**TASK TO COMPLETE:** Which lines below contain "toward"? Copy every one of them.

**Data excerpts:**
=====

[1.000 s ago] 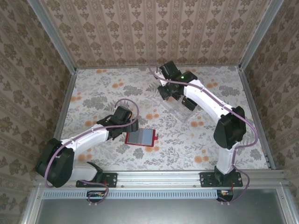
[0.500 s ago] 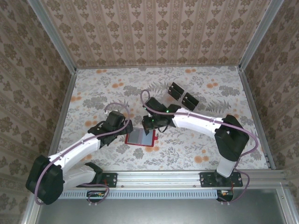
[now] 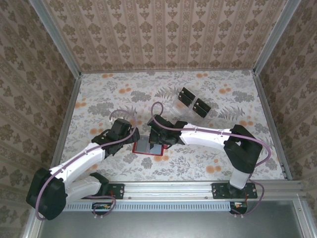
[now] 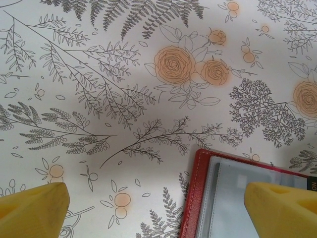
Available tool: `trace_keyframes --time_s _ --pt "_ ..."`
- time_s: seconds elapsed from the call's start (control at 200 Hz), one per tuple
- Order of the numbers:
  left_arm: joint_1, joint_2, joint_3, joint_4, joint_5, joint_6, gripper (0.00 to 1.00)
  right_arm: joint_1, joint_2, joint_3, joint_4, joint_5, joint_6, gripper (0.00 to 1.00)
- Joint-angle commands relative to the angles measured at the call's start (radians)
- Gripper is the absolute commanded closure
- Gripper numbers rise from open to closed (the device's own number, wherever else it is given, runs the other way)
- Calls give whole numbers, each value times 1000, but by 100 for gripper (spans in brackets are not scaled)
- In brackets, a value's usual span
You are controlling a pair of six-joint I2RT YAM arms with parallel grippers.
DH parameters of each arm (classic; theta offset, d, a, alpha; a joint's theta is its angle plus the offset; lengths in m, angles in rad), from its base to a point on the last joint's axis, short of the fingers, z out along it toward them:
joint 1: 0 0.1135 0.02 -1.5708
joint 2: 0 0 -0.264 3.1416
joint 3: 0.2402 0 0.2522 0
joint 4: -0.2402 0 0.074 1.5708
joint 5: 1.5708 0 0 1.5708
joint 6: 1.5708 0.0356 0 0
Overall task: Put the credit cards into the card holder
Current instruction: Move the card holder to the center of the table.
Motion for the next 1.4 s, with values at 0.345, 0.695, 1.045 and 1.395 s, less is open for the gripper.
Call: trace_keyframes --time_s 0.345,0.695,1.045,1.395 --pt "10 -11 -23 7 20 2 0 2 83 -27 9 -7 17 100" --pt "10 -18 -19 -2 44 -1 0 -73 54 -76 -72 42 -153 100" --pt "7 46 -9 45 129 22 0 -146 44 -104 -14 -38 -276 100" --pt "-66 233 77 83 161 115 0 -175 56 -106 35 -113 -313 100"
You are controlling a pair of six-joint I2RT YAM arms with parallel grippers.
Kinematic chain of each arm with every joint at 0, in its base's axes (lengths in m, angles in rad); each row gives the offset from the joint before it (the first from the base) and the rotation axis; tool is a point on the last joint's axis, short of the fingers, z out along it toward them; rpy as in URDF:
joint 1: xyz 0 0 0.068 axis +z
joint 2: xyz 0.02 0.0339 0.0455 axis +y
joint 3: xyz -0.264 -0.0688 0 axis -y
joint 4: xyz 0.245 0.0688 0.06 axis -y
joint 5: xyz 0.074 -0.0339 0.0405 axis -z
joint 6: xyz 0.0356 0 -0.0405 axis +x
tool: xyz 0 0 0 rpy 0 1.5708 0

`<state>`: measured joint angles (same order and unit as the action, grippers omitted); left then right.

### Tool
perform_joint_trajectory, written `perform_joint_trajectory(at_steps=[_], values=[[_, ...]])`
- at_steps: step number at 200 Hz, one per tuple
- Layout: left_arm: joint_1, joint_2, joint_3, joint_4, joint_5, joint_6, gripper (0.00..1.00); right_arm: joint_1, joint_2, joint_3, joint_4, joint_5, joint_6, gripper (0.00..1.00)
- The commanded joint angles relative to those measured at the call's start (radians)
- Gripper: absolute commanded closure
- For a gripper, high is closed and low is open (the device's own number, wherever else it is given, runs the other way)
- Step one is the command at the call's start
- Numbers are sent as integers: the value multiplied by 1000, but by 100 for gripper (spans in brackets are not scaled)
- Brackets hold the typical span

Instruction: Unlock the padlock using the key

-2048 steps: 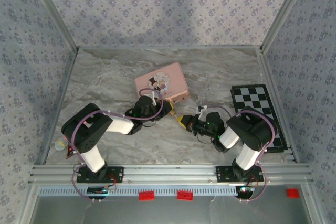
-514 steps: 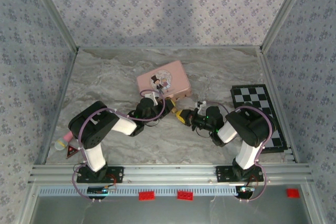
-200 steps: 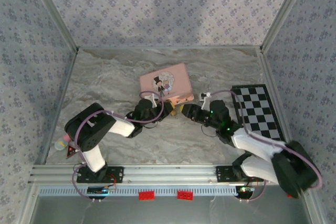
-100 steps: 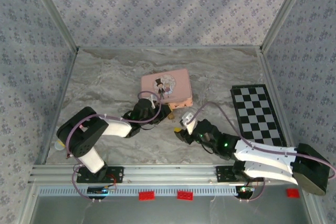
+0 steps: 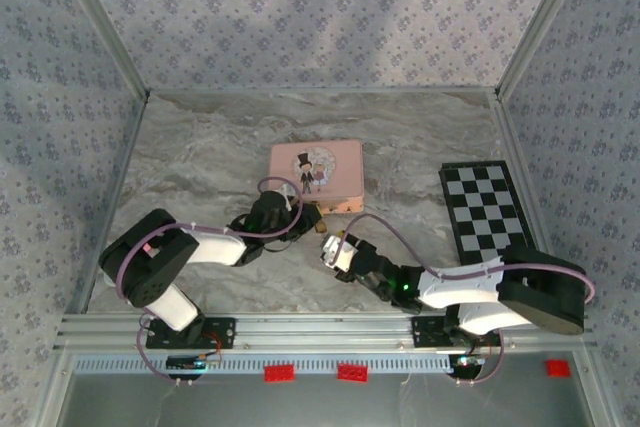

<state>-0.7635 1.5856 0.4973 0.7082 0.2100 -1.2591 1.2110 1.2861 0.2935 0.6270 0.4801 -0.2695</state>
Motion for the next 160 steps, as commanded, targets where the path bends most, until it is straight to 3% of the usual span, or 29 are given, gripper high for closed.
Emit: perform_joint_trajectory(at_steps=[1, 33, 160], values=[[16, -9, -22, -15, 18, -79, 100, -13, 16, -1, 94, 55, 2, 61], [19, -2, -23, 4, 23, -85, 100, -13, 54, 5, 123, 2, 25, 62], [22, 29, -20, 52, 44, -104, 100, 10, 195, 67, 206, 70, 31, 68]])
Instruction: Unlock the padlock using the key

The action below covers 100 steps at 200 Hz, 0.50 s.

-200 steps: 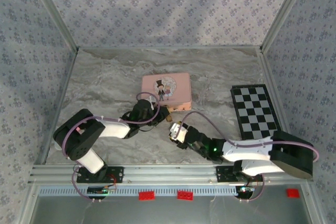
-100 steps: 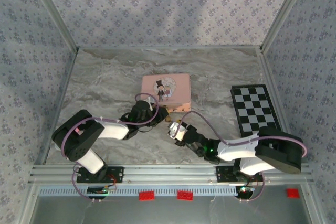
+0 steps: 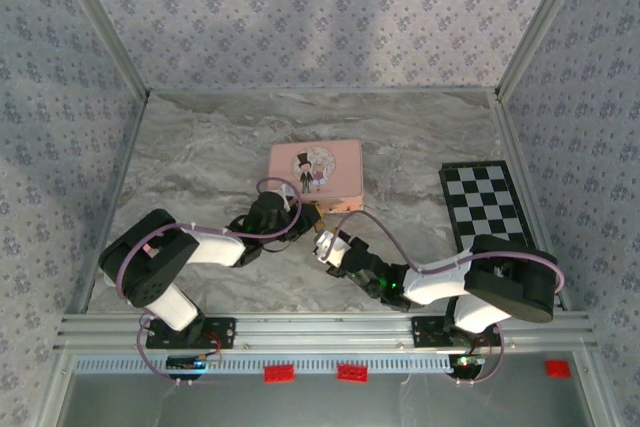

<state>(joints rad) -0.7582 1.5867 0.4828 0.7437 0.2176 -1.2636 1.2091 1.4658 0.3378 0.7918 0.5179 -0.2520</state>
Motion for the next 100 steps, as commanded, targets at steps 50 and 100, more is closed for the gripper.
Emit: perform_joint_trajectory(at_steps=[50, 100], values=[[17, 44, -9, 45, 45, -105, 100, 18, 45, 28, 51, 92, 33, 72], [16, 43, -11, 45, 48, -107, 100, 25, 97, 39, 90, 149, 33, 75]])
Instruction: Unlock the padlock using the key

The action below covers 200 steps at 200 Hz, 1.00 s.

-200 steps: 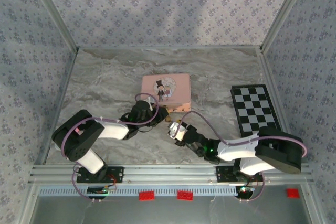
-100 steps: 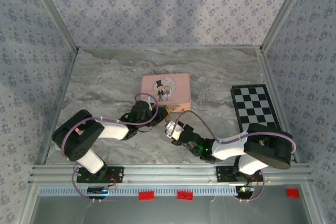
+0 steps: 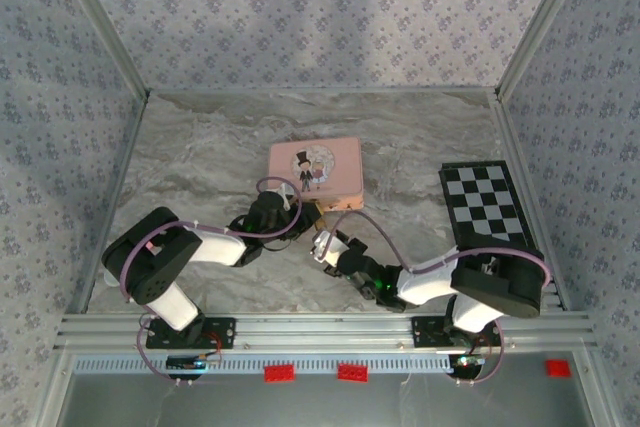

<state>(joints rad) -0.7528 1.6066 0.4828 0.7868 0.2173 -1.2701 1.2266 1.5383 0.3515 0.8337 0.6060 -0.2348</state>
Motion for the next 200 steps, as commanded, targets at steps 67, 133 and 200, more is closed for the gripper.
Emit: perform_joint_trajectory(at_steps=[67, 133, 200], values=[[10, 24, -13, 2, 45, -98, 100, 7, 35, 40, 51, 59, 15, 78], [10, 16, -17, 0, 45, -99, 100, 9, 69, 56, 55, 94, 27, 82], [9, 13, -19, 4, 45, -101, 100, 5, 71, 85, 10, 132, 61, 89]])
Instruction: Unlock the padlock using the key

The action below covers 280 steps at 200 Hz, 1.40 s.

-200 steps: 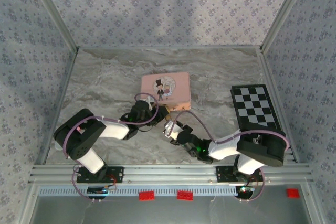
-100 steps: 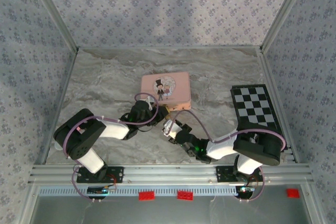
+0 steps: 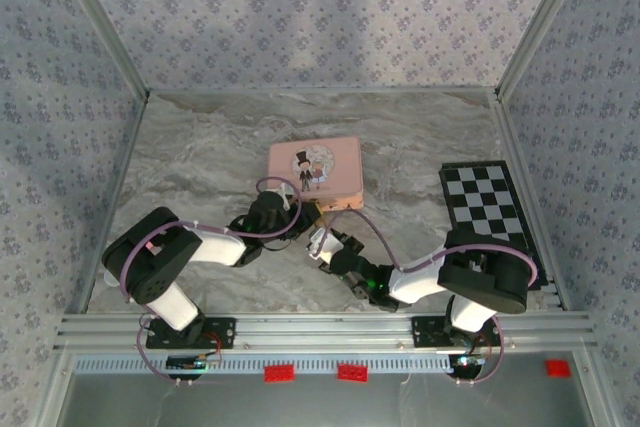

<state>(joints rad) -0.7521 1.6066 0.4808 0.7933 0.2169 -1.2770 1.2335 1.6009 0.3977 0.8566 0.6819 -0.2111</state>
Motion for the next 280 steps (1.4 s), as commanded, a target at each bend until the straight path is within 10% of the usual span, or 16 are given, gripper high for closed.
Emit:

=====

**YOUR RESPONSE:**
DH parameters of each arm (classic; theta offset, d, a, alpha; a joint's theta is its angle plus the offset; lengths in m, angles in rad), from its base to a point on the last joint's axis, short of the fingers, z out along it toward them:
Kinematic chain of each arm with every joint at 0, in its base's axes (lengths in m, angles in rad); each row gives the offset from the joint before it (the first from the base) and the rotation axis; tool is a point on the last joint's axis, short of the fingers, z out along it toward them; rpy as in URDF:

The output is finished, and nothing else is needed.